现代大型语言模型（LLM）应用日益依赖长条件前缀，以在推理阶段控制模型行为。尽管前缀增强推理效果显著，但存在两个结构性局限：其一，前缀的影响力会随生成过程逐渐减弱；其二，对前缀的注意力计算量与其长度呈线性增长。现有方法要么在压缩前缀的同时将其保留在注意力机制中，要么通过基于梯度的训练将其内化为模型参数。前者在推理时仍需对前缀进行注意力计算，而后者训练成本高且不便于前缀更新。为解决这些问题，我们提出注意力状态记忆——一种无需训练的方法，通过将前缀与查询词元之间预计算的注意力状态外部化，构建轻量级、基于查找的记忆模块。在LLaMA-3.1-8B模型的ManyICLBench基准测试中，我们的方法在1K至8K记忆预算下相较于上下文学习提升了准确率，同时将8K长度下的注意力延迟降低了1.36倍；在NBA基准测试中，该方法仅使用全注意力RAG 20%的记忆占用，便超越了其性能表现。

English

Modern large language model (LLM) applications increasingly rely on long conditioning prefixes to control model behavior at inference time.

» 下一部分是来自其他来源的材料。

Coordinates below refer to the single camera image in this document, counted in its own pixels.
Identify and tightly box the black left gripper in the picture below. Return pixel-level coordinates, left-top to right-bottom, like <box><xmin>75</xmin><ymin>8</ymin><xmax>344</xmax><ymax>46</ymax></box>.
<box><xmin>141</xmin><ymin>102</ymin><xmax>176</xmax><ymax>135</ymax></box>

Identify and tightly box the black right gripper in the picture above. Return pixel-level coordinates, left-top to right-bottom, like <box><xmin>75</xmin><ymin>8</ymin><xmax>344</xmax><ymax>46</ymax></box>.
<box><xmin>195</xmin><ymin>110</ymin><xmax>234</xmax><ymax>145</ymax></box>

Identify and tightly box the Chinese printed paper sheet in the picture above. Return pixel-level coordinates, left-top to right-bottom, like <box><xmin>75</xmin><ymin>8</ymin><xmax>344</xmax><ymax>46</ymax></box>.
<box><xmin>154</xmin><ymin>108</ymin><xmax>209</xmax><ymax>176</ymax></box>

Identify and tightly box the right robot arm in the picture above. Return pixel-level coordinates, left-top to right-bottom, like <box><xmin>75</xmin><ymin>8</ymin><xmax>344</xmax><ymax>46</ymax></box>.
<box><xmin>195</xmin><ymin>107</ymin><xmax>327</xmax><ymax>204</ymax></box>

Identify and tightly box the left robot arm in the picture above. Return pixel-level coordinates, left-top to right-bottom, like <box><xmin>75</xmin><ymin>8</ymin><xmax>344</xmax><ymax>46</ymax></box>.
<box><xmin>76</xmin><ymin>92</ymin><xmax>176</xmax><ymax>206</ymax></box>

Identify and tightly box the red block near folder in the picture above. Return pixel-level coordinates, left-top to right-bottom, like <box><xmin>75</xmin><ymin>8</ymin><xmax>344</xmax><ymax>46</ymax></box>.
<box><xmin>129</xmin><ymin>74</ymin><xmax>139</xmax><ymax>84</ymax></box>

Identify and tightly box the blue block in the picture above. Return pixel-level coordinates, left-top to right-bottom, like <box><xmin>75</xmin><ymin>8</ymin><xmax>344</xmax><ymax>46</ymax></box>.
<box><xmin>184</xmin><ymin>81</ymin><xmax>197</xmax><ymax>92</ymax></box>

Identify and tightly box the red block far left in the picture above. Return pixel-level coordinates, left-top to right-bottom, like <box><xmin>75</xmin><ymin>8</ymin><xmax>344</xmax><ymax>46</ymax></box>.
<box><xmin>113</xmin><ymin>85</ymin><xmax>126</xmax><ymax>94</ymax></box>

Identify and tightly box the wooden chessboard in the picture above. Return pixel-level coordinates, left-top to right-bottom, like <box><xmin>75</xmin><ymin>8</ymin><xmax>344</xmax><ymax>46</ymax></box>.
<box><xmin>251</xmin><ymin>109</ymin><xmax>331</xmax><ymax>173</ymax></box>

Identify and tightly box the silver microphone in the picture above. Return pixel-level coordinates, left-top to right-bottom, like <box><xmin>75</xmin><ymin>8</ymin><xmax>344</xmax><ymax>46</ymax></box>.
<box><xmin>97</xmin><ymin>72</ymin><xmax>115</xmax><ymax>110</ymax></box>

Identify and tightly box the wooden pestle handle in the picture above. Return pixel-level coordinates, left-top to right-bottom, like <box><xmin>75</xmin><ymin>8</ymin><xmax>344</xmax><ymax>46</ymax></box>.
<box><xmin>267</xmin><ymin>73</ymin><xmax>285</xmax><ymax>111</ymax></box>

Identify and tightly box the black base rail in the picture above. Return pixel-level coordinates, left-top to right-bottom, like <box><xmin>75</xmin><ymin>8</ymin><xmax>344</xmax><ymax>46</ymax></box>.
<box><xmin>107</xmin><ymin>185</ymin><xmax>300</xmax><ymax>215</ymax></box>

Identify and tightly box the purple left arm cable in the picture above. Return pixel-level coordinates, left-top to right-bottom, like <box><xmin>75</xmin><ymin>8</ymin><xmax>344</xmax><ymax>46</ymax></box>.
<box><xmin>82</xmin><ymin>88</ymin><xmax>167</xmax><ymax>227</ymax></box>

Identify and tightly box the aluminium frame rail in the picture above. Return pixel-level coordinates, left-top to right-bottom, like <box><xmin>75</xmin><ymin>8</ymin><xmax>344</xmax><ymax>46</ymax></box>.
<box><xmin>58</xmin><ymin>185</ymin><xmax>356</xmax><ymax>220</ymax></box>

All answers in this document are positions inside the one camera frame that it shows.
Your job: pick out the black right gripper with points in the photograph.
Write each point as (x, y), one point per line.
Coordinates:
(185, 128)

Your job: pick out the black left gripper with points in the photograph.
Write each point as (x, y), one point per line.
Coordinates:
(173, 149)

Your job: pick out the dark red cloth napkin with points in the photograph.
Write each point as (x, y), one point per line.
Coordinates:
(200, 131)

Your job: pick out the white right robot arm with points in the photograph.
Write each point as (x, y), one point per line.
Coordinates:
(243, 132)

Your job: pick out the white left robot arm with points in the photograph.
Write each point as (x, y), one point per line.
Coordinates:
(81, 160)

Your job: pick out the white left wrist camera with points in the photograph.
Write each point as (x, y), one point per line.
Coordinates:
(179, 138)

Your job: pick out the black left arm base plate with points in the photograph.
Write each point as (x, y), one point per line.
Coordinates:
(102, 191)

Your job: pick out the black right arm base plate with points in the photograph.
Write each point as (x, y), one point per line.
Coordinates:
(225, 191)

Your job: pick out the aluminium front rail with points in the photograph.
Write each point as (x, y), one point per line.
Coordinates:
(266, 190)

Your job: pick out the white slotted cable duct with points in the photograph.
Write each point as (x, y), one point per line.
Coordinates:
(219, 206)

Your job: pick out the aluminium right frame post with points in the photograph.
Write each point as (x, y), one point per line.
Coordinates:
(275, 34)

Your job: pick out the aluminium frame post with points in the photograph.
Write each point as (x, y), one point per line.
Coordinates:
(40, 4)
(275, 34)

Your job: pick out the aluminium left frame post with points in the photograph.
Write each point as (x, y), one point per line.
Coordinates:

While prefix-augmented inference is effective, it incurs two structural limitations: i) the prefix's influence fades as generation proceeds, and ii) attention computation over the prefix scales linearly with its length. Existing approaches either keep the prefix in attention while compressing it, or internalize it into model parameters through gradient-based training. The former still attends to the prefix at inference, while the latter is training-intensive and ill-suited to prefix updates. To address these issues, we propose attention-state memory, a training-free approach that externalizes the prefix into a lightweight, lookup-based memory of precomputed attention states between prefix and query tokens. On ManyICLBench with LLaMA-3.1-8B, our method improves accuracy over in-context learning at 1K-8K memory budgets while reducing attention latency by 1.36x at 8K, and surpasses full-attention RAG performance on NBA benchmark using only 20% of its memory footprint.